Solution Approach 2:
The invention changes the parameters of the codebook by introducing time correlation coefficients (ρ) to modify the codewords. Instead of using fixed codebook entries, the system updates the codebook parameters based on historical channel state information and correlation coefficients, allowing the codebook to adapt to varying channel environments without complete reconfiguration.
2Reliability
If the codebook is updated frequently to track channel changes, then the adaptability to channel conditions improves, but the computational complexity and signaling overhead increase
Solution Approach 1:
The codebook update is performed periodically based on time correlation coefficients rather than continuously.
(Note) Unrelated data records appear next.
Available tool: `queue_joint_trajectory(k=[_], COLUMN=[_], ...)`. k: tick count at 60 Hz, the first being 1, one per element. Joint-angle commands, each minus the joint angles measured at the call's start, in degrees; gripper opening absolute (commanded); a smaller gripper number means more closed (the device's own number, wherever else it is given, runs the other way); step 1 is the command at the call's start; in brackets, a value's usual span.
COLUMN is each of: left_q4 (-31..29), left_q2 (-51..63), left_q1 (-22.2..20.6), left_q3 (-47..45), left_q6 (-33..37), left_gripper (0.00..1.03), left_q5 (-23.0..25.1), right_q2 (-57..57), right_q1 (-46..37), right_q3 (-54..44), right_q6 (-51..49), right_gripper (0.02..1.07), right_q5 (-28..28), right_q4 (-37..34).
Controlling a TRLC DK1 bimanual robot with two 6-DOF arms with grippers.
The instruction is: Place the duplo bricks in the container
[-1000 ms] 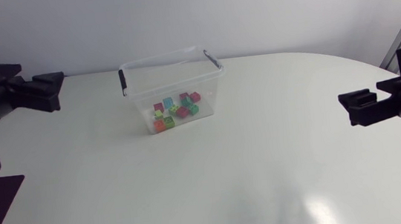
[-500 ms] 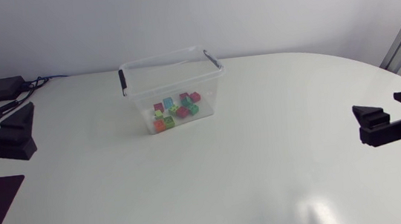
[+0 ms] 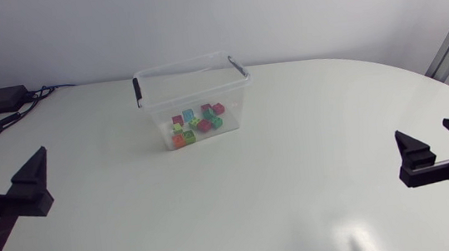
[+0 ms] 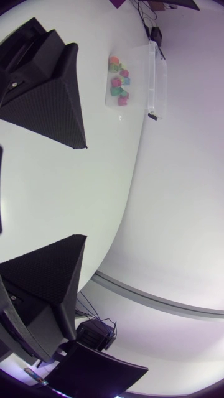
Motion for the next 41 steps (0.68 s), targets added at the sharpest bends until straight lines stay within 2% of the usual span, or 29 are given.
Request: queue_joint_trajectory(k=[1,28,41], left_q4=[0.2,0.4,0.4], left_q2=[-2.2,-13.2,-13.4], left_q1=[-0.6,-2.4,-2.5], left_q3=[-3.1,-14.5,-14.7], left_q6=[-3.2,-12.0,-12.2], left_gripper=[0.99,0.99,0.99], left_q5=[-0.3,-0.3,-0.3], right_q2=[-2.6,-16.7,-17.0], right_q1=[0.7,2.3,2.3], right_q3=[-3.4,-17.0,-17.2], right_q6=[2.8,11.5,11.7], right_gripper=[1.02,1.02,1.02], right_q5=[-0.4,-1.5,-1.5], right_q4=[2.1,11.7,11.9])
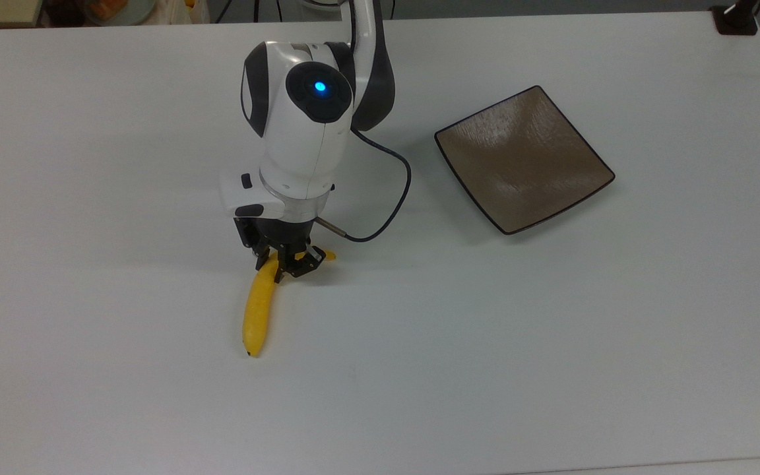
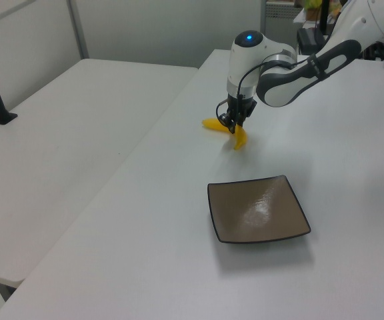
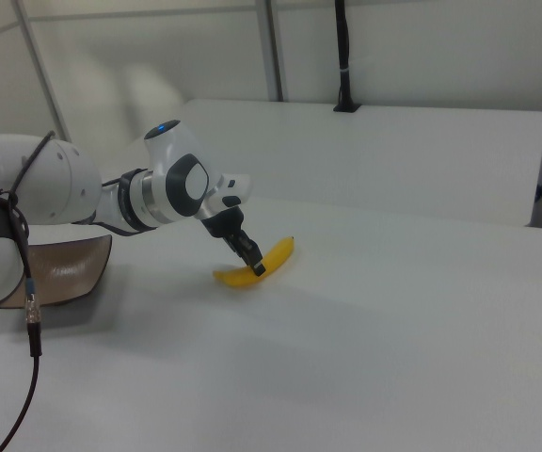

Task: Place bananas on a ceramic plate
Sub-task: 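Lift the banana and carry it over the brown square plate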

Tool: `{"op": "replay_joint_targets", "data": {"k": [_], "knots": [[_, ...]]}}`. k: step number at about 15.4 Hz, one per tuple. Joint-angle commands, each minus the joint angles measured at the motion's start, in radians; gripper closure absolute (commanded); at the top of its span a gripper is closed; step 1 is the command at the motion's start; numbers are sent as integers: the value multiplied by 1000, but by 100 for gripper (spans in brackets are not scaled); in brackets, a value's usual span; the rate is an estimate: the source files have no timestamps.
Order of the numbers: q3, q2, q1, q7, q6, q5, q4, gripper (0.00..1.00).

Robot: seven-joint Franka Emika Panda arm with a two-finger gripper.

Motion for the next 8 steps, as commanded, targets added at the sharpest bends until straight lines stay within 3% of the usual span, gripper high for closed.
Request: {"op": "replay_joint_targets", "data": {"k": [1, 8], "knots": [[0, -10, -1, -14, 14, -15, 11, 84], [39, -149, -1, -86, -3, 36, -53, 83]]}}
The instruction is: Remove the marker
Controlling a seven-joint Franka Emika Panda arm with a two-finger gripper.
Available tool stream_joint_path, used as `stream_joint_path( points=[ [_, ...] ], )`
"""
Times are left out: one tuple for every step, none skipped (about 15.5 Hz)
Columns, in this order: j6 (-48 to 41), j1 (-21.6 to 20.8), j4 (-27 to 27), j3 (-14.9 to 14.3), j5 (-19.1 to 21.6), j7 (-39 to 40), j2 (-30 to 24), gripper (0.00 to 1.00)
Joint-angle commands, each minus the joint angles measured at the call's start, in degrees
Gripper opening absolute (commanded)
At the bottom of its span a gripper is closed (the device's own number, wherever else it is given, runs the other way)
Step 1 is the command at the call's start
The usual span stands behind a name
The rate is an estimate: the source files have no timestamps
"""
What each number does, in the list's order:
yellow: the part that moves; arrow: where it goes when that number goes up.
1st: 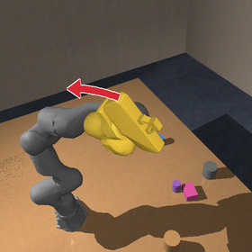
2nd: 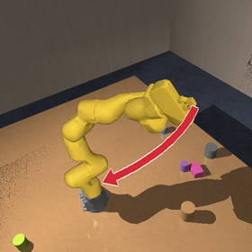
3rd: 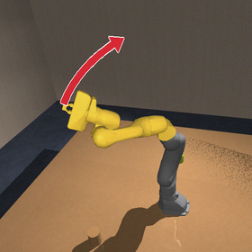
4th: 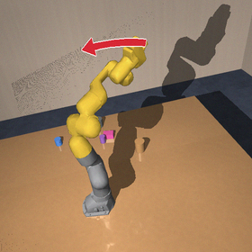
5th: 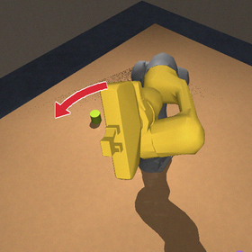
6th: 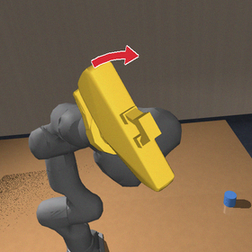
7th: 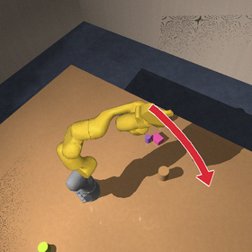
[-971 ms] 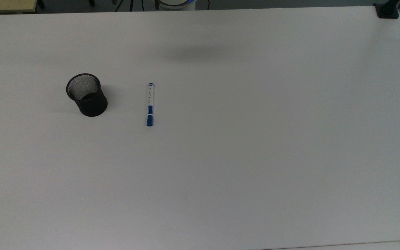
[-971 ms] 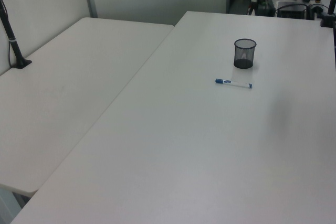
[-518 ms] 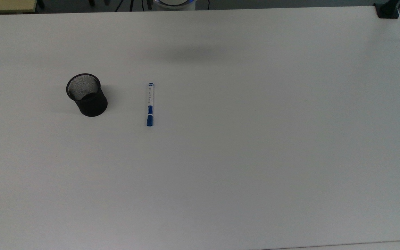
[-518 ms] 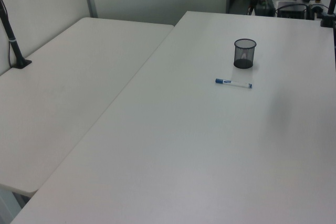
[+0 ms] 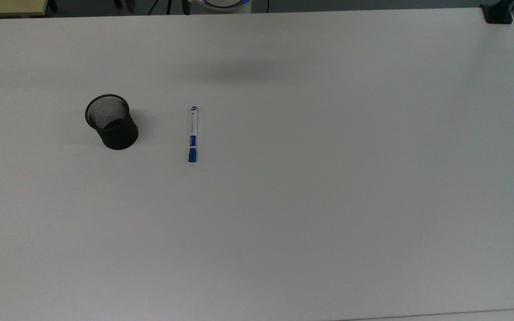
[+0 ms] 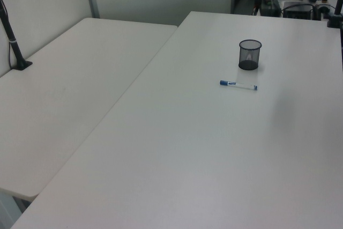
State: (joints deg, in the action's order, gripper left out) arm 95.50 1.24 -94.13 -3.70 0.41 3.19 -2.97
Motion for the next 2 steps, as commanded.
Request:
stream_joint_path(
  points=[
    [1.4,-0.2,-1.2,-0.3,0.8,1.6,-0.7,1.0],
    [1.4,-0.2,-1.2,-0.3,0.8,1.9,-0.7,1.0]
  ],
)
The system uses the correlation coefficient ρ to determine the degree of update, where higher correlation values result in smaller updates. This periodic update mechanism with controlled frequency maintains transmission reliability while reducing the time and computational resources required for codebook maintenance.
3Measurement precision
If the codebook size is increased to provide more precoding options, then the precoding accuracy improves, but the feedback overhead and processing complexity increase
Solution Approach 1:
The system performs preliminary actions by pre-calculating and storing codebook updates based on time correlation coefficients before actual transmission. The updated codebook is prepared in advance using historical channel information and correlation analysis, allowing the system to maintain high measurement precision without requiring real-time computation during transmission, thus reducing feedback overhead.
Data Source
AI summary
A multiple input multiple output (MIMO) communication method using a codebook is provided. The MIMO communication method may use one or more codebooks and the codebooks may change according to a transmission rank, a channel state of a user terminal, and/or a number of feedback bits. The one or more codebooks may be adaptively updated according to a time correlation coefficient of a channel.